From a “numbers” point of view, it makes little or no sense to preserve the life of a 90-year-old in a coma. But history suggests that if we concede that it doesn't make sense to protect the lives of the senescent elderly, then we soon find ourselves slippery-sloping our way to the point where “experts” assert that it's not worth doing too much to save the life of a one-year-old, or a 30-year-old.   Medicine and healthcare are, after all, expensive.

So the Right To Lifers, and those who argue for a “seamless garment,” and for “a consistent ethic of life,” have played an historic and decisive role in turning around greatest-good-for-the-greatest-number-type arguments.

Indeed, in 2009, the Republican Party, historically associated with efforts to cut entitlements, found itself playing the role of chief defender of Medicare. An uncomfortable feeling for many libertarians, but nonetheless a decisive triumph for religious (and romantic) sentiment-- a victory for feeling over budget-consciousness.

But can we afford such heroic medicine? That’s one argument of the utilitarians that can’t just be waved away. Heroic medicine, critics say, is expensive medicine, especially when it is expended on “futile care” for “vegetables.” President Barack Obama himself said, just this week, that unchecked medical expenses would “bankrupt” the federal government.

No responsible policymaker can ignore fiscal concerns, and neither religious nor romantic sentiment should blind people to other realities, including economic realities. As Martin Luther declared, our lives must be lit by the light of faith, and by the light of reason.

But as Dr. Emond said to the Times, in the long run, doctors will find a way to streamline even ex vivo surgical “extravaganzas.” And yet history tells us that such streamlining can only occur as the result of repetition--doing the same procedure over and over again, until better and more efficient techniques are identified and applied. Through such a process, streamlining leads to assembly-lining. And assembly-lining is the key to making things better and cheaper.
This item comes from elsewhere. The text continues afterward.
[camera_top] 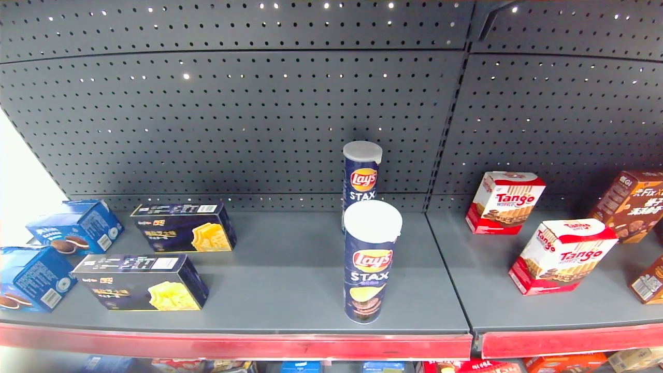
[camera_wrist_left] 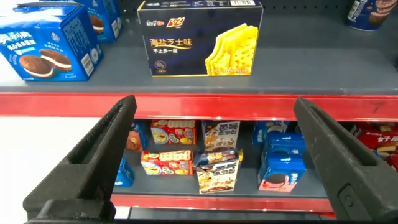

It’s somewhat paradoxical that we would have to spend more to ultimately spend less, but that’s an obvious lesson of the industrial revolution over the last three centuries. You have to bear the expense of building the factory, and all the costs associated with climbing up the learning curve, before you can get the benefit of mass production. (And the jobs, and the wealth.)

But when you do reach the level of mass production, the expensive boutique item becomes the inexpensive routine item--and also, a much better item. Today, the humblest and cheapest cell phone is a vastly superior machine than the bulky portable phones that presidents and generals were using just a few decades ago.

That’s how Serious Medicine becomes Routine Medicine.  And so, for example, if we put our minds to it, not only will ex vivo surgery get cheaper--performed, laparoscopically, perhaps, by robots--but one fine day, tumors will be eliminated non-invasively, through some new and better technique.

That's the story of technology, and it has its own kind of romance to it. The evidence on this score is so overwhelming that those who choose to ignore that evidence--pushing instead policies of scarcity and rationing--qualify as a category of Romantic themselves. As Luddites, peddling an alleged realism that is really pessimism, or even nihilism.

Luddites are entitled to their opinions, however wrong they might be. But when confronted by Luddism in the political and policy sphere, the rest of us are required, for our own sake, to vote against them and to keep them away from our medicine our healthcare, and our loved ones.